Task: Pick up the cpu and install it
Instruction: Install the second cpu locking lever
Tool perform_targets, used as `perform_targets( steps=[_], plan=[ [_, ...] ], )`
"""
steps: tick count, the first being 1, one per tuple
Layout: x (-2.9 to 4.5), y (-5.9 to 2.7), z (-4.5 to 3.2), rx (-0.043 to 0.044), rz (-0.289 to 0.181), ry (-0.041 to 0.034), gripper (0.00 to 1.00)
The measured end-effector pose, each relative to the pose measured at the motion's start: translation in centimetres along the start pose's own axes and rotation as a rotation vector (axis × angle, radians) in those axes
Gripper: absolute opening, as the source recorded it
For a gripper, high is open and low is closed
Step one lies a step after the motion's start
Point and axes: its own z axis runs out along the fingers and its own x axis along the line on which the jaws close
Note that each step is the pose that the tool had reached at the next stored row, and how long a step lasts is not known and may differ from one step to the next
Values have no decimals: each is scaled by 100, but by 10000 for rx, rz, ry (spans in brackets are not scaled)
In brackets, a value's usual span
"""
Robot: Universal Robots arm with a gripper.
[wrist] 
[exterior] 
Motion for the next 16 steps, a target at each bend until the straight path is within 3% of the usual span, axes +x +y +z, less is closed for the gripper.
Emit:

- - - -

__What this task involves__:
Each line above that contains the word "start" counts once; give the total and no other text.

__Task answer__:
2